Wow...getting butterflys reading this. Get well soon. What else can I say...


----------



## Tinea Pedis

been there matt, but not as bad as what you are.

One thing is for sure, the mind can amaze you and make the body do things it was thought impossible.

If you really want to be back in the saddle then I have no doubt you'll get back in there.

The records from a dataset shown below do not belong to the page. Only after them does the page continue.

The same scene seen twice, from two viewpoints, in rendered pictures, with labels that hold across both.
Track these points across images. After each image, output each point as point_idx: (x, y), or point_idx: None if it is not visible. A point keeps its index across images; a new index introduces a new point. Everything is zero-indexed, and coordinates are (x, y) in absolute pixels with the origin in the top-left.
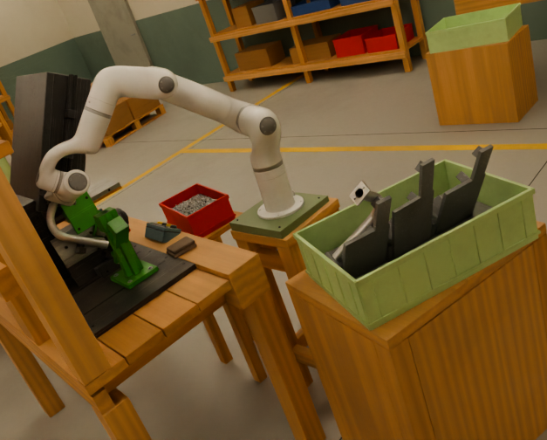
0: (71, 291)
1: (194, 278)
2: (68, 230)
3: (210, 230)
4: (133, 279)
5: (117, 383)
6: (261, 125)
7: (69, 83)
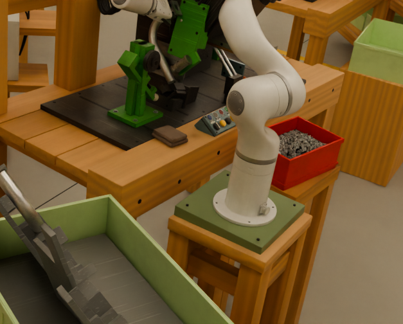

Keep up on the rehab, be nice to your physio and I'll keep an eye out for your new build that will happen some time, I'm sure of it.


----------



## jezphil

Never say never Matt. Hoping you'll recover well and be back.


----------



## Rainbow Grease

Wow - best wishes man, hope you can have a speedy recovery and get back on a bike, don't let this stop you.::

In other news, can I have your pedals? haha J/K.

Kind Regards.::


----------



## kreger

matt, i dont know you, but we share the same first name. youre on the way to being in inspiration to people. i know when i get on my bike this weekend ill think of you. 

soldier on man, youll do it!

if its a problem that can be solved by money its not a problem. you will beat the problems ahead of you, just like a good ride it takes time, effort. you understand this


----------



## ZoSoSwiM

Wow.. From that damage i'm amazed you're able to even tell us about this. Glad you're on the recovery. Best wishes and good healing. Bikes can be replaced.


----------



## skygodmatt

Thanks guys. 

Six months later I still can't tie my shoes without crossing my legs or move my wrist like it should. Still can't bend forward or ride a bike yet. No doctor will give me clearance to ride. I can walk 20 minutes then I lay down due to pain. But, I am slowly improving.

The insurance company agreed to pay the full value of the bike. 

Bike: -- under $10,000
Med bills: -- astronomical


----------



## skygodmatt

By the way--

Get medical insurance if you don't have it---budget for it. 

A couple weeks in the hospital costs about $200,000 to $300,000. Plus all the rehab. after that and follow-ups..... Your bill will be in the stratosphere and then it's bankruptcy time.


----------



## thesober

skygodmatt said:


> By the way--
> 
> Get medical insurance if you don't have it---budget for it.
> 
> A couple weeks in the hospital costs about $200,000 to $300,000. Plus all the rehab. after that and follow-ups..... Your bill will be in the stratosphere and then it's bankruptcy time.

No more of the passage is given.